In early December Hitler sent to the Italian front a fanatical Prussian colonel named Sep Seigl, unusual in that he combined a heritage of Prussian tradition and a loyalty to Naziism. Hitler told him simply, "Destroy the Japanese." And when he studied his maps he decided, "I shall do it at Monte Cassino." Colonel Seigl was a bullet-headed young man of thirty-seven whose promotion had been speeded because of his dedication to Hitler, and on three different battlefronts he had proved his capacities. At Monte Cassino he was determined to repeat his earlier performances. The Japanese would be humiliated.

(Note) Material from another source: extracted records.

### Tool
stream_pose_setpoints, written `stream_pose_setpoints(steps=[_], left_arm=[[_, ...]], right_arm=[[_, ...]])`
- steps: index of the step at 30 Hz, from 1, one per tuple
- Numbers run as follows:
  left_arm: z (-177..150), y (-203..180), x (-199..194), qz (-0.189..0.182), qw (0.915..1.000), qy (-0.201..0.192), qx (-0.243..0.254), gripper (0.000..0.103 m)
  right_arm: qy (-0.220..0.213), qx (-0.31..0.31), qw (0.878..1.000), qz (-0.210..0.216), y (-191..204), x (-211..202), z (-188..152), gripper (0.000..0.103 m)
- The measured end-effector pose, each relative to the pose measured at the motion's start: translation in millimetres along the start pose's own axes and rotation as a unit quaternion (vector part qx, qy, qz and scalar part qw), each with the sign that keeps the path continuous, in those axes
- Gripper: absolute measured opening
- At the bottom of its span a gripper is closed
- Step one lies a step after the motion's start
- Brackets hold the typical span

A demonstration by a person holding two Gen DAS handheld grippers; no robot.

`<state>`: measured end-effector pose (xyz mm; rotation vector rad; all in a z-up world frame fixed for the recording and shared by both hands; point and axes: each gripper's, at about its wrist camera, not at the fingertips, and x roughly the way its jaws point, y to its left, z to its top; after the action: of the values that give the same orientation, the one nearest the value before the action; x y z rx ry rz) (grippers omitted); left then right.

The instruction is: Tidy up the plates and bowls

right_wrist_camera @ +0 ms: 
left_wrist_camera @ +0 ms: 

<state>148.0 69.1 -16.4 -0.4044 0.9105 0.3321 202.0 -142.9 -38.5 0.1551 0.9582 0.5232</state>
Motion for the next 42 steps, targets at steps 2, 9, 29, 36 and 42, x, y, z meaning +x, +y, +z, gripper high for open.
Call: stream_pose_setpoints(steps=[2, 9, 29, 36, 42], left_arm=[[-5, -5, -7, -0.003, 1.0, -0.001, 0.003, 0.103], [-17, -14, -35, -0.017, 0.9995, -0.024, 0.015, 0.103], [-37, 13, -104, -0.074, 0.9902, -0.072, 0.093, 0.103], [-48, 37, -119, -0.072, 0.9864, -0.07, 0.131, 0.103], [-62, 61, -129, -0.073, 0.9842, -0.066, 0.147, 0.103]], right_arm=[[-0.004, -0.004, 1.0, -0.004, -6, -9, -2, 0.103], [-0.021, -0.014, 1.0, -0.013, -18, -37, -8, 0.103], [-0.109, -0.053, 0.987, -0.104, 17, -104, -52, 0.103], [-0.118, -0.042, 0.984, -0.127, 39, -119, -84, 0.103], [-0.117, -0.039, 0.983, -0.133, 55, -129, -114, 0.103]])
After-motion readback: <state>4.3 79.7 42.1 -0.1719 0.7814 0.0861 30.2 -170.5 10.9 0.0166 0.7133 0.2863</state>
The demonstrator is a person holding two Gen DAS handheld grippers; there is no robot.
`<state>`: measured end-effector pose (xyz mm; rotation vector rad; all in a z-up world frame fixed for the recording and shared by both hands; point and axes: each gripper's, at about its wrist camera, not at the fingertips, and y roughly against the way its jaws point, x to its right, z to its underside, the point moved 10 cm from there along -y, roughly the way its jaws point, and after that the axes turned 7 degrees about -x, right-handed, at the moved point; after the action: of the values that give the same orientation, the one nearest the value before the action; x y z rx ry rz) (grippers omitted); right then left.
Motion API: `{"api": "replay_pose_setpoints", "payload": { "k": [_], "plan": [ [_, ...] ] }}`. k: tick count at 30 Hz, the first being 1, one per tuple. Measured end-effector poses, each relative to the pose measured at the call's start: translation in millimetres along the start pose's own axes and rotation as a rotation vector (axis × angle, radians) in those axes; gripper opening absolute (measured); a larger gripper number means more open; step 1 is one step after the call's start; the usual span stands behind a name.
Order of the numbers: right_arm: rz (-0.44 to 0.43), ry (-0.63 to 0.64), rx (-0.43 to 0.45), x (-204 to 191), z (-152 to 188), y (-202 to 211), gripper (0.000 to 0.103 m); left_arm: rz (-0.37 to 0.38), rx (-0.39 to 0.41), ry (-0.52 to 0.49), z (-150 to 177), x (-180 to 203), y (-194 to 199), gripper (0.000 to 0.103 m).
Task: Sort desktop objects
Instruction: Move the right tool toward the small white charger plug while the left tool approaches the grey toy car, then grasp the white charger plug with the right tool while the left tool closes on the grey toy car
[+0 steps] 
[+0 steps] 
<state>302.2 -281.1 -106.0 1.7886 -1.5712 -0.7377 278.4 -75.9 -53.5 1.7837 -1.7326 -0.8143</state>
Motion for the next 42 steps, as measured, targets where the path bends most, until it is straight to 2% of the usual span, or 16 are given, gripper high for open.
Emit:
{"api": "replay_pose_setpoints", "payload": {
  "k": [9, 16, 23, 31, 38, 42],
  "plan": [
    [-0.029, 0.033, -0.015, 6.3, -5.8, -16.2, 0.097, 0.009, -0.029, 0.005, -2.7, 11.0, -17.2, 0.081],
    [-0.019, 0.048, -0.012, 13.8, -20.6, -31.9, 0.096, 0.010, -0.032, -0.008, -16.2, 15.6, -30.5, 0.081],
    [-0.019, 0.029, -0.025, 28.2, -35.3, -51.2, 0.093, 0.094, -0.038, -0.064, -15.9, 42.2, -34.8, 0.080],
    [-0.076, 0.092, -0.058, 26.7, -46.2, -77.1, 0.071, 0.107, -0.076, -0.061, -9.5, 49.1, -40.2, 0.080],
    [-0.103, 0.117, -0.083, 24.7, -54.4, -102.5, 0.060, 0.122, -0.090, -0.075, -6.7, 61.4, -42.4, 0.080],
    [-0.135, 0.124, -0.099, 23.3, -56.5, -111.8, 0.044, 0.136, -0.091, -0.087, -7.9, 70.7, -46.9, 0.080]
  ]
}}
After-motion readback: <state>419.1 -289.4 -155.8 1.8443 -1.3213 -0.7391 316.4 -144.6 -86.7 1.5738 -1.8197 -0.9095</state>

So as December waned and as the Two-Two-Two slogged steadfastly up the leg of Italy toward Rome, they picked up many signs that their critical battle was going to be engaged somewhere near the old monastery of Monte Cassino, and belts tightened as they approached it. At the same time, from the north Colonel Sep Seigl was moving down to Cassino some of the ablest German units in Italy, but he did not intend to engage the Japanese on the slopes of the mountain. His troops were not permitted to construct their forward positions on that formidable pile of rock; they were kept down below along the banks of the Rapido River that here ran in a north-south direction, with the Japanese approaching from the east and the Germans dug in along the west. Surveying the German might he now had lined up along the Rapido, Colonel Seigl said, "We'll stop them at the river."

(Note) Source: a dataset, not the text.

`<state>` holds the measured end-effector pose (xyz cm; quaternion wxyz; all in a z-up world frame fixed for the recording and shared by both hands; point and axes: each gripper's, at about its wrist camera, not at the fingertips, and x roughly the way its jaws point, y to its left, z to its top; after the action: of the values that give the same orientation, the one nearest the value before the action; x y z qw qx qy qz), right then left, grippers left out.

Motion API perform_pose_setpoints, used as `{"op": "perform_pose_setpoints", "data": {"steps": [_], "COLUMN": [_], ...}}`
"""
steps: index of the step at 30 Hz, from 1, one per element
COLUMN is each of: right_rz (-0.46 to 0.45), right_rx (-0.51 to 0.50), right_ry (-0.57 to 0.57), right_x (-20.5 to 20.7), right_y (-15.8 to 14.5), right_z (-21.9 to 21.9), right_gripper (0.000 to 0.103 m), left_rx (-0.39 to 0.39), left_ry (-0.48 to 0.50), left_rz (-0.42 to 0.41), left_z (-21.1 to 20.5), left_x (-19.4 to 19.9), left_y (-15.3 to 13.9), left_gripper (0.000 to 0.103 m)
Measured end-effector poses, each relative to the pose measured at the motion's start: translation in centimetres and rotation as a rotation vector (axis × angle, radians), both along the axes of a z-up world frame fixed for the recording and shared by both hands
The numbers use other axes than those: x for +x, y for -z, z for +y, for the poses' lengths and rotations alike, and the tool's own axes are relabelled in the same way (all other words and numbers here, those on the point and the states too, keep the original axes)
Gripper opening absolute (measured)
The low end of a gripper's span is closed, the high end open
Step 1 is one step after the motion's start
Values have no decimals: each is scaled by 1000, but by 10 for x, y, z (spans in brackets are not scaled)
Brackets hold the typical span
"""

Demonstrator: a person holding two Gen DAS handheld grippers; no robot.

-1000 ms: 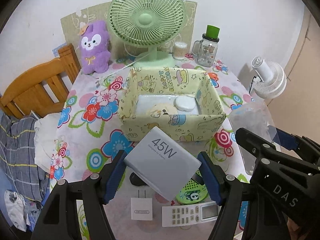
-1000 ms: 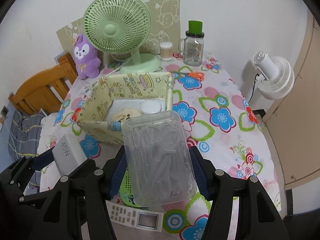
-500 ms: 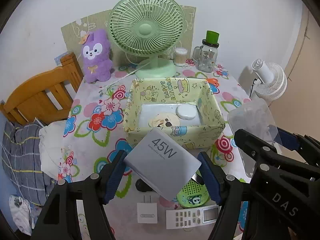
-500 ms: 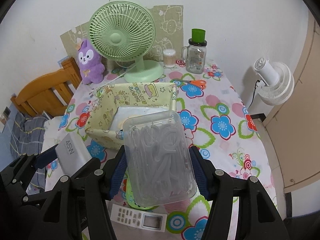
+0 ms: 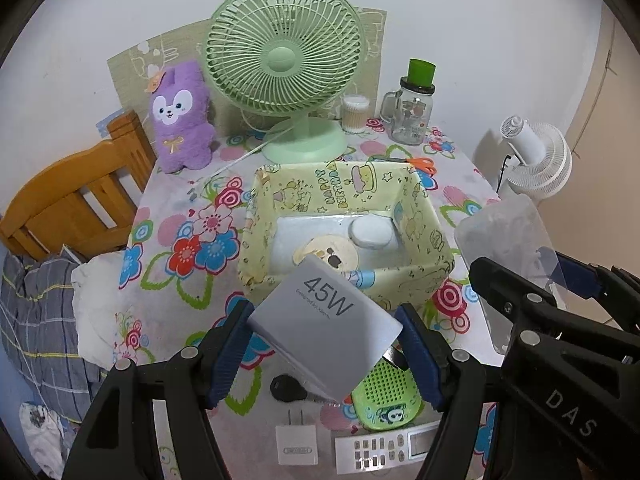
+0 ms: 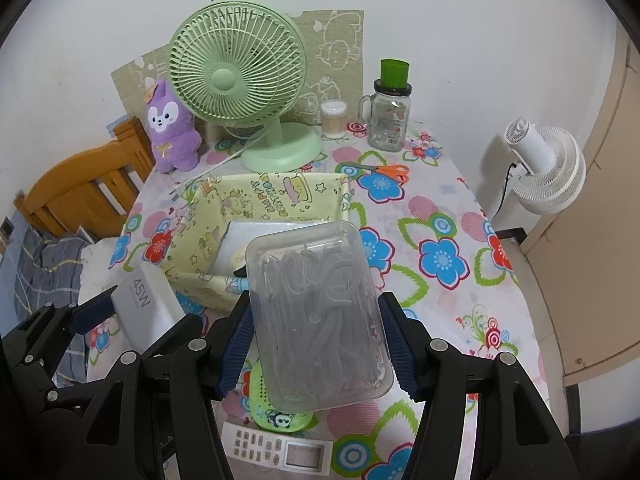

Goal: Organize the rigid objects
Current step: 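Lift the charger with the left tool while the right tool carries the floss box over the box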

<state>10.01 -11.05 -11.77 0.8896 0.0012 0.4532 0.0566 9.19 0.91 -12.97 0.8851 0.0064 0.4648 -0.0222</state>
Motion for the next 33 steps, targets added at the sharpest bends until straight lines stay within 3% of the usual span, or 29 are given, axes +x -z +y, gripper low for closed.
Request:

On January 22, 1944, Colonel Mark Whipple halted his Japanese troops along a line one mile east of the Rapido and told them, "Our orders are clear and simple. Cross the river ... so that troops behind us can assault that pile of rocks up there. The Germans claim a rabbit can't get across the approaches without being shot at from six angles. But we're going across."

He dispatched a scouting party consisting of Sergeant Goro Sakagawa, his brother Tadao, who was good at sketching and four riflemen, and at dusk on the twenty-second of January they crawled out of their hiding places and started on their bellies across the most difficult single battle terrain the Americans were to face in World War II. With meticulous care, Tadao Sakagawa drew maps of the route. Two hundred yards west of their present positions the Two-Two-Two would come upon an irrigation ditch three feet wide and four feet deep. As they crawled out of it, they would be facing German machine guns and a marsh some thirty yards wide, beyond which lay another ditch. Thirty yards beyond hid a third ditch, twice as deep, twice as wide. As the men climbed out of this one, they would face a solid wall of machine-gun fire.

When they got this far in the darkness Goro Sakagawa licked his dry lips and asked his men, "What's that ahead?"

"Looks like a stone wall."

"Jesus," Goro whispered. "You can't expect our boys to negotiate those three ditches and then climb a wall. How high is it?"

"Looks about twelve feet high."

"This is impossible," Goro replied. "You fellows split up. You go that way, we'll go this. Let's see if there's a break in the wall."

In the darkness they found none, only a stout, murderous stone wall, twelve feet high and with a jagged top. When they reassembled, Goro said in a rasping whisper, "Christ, how can anybody get over that damned thing? With machine guns everywhere. Sssssh."

There was a sudden chatter of German guns, but the men firing them must have heard a sound in some other direction, for the firing did not come close to Goro and his men. "Well," he said when it ceased, "over we go."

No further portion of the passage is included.